Saved entries:
- Opening Delimiter -

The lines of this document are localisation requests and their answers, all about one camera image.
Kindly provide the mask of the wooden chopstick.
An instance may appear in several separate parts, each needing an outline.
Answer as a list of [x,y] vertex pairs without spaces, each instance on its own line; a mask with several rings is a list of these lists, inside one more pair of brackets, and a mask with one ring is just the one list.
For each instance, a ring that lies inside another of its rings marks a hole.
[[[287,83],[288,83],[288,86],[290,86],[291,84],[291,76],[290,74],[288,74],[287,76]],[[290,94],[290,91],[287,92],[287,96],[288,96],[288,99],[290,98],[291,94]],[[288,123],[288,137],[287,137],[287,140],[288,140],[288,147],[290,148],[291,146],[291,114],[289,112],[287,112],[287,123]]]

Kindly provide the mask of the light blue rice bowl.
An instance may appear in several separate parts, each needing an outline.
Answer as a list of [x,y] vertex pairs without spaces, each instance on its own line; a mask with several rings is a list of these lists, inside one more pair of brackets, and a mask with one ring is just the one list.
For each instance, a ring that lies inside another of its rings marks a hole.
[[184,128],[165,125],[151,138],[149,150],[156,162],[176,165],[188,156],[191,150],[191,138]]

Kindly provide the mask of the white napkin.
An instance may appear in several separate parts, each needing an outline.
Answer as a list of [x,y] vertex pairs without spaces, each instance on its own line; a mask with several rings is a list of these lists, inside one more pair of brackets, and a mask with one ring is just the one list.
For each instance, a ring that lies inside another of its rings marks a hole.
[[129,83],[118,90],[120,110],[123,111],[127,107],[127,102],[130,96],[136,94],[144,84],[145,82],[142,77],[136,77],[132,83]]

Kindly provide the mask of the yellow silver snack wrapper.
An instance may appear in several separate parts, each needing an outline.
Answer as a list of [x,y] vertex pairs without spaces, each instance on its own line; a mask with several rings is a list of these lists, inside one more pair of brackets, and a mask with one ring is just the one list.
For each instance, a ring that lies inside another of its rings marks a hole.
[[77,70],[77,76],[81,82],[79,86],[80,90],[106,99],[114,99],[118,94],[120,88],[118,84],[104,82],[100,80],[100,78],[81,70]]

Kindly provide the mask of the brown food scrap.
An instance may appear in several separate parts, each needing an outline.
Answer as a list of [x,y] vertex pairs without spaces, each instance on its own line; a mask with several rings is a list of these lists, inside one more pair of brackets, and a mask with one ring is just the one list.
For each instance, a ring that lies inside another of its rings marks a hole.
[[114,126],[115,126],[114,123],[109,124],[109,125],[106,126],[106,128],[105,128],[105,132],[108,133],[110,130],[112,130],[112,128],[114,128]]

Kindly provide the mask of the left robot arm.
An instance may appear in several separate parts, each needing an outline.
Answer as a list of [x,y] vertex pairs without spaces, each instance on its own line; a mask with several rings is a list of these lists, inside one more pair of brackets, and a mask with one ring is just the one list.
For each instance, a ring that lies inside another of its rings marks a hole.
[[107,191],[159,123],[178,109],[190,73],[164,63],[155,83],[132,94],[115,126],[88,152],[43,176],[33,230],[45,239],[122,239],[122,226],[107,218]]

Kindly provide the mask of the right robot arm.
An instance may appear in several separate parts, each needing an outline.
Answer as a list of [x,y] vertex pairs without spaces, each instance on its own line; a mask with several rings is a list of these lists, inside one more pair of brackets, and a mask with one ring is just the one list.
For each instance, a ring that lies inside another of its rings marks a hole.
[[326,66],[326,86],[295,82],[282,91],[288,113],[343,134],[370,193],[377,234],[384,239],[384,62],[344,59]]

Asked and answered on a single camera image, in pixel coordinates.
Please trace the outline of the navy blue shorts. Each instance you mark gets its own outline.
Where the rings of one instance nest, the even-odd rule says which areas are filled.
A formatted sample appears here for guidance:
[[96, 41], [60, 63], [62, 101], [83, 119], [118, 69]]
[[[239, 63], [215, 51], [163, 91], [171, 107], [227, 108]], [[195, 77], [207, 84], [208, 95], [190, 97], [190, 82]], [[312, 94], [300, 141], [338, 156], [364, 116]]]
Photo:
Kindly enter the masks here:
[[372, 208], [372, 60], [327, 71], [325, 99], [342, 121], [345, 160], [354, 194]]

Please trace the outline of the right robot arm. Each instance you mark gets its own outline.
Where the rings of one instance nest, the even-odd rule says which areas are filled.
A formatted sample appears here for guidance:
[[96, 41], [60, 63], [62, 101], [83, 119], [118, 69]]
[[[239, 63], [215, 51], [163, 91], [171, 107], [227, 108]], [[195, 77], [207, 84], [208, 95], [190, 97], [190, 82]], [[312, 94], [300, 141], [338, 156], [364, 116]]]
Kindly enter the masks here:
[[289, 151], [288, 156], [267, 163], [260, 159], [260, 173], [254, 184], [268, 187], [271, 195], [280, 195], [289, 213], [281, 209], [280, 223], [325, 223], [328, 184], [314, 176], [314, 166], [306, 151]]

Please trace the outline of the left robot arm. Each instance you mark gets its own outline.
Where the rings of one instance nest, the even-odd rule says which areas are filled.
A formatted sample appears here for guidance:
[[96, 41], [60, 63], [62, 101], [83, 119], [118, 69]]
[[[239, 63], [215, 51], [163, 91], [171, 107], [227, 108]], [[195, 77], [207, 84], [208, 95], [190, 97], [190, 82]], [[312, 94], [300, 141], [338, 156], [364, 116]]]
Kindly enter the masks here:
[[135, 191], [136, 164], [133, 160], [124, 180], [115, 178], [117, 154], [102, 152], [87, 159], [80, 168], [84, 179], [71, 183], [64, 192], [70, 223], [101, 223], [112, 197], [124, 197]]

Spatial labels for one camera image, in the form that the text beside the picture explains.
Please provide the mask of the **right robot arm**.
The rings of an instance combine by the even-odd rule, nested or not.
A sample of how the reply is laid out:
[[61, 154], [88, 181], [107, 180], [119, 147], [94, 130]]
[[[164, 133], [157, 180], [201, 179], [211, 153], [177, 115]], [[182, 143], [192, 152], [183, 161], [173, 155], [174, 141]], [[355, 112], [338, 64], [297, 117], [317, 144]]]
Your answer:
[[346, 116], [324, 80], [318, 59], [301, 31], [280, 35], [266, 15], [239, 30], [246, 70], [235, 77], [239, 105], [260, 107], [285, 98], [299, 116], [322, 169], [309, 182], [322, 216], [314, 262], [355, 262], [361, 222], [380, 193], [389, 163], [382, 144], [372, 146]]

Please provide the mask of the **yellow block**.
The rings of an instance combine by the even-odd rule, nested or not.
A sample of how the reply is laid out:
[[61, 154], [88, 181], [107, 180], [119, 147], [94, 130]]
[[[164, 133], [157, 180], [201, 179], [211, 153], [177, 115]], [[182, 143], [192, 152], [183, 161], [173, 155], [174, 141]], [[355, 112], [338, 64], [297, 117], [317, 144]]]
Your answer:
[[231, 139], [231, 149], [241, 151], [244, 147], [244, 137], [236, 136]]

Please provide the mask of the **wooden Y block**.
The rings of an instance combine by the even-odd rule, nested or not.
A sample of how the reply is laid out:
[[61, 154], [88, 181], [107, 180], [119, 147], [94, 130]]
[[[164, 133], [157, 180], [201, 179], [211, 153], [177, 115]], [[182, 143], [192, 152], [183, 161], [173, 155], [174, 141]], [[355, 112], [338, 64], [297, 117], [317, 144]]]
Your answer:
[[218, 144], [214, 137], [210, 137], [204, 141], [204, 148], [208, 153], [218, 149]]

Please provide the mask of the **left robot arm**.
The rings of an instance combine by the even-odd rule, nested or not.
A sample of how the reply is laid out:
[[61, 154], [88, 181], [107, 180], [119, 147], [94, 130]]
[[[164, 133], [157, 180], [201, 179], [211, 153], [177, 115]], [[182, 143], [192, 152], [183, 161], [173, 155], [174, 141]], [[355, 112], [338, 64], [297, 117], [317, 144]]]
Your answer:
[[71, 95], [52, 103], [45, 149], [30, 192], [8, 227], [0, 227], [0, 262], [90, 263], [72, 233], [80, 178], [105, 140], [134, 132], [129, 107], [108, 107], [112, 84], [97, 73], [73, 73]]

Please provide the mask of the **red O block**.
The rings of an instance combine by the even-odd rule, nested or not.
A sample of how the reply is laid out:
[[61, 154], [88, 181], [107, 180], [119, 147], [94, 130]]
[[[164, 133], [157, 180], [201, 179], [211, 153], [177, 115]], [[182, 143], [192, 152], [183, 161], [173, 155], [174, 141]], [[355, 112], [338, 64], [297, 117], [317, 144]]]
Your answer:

- Closing Delimiter -

Try it :: What is the number of lines in the entries above that hold the string "block"? Please state that number alone.

Written solution :: 3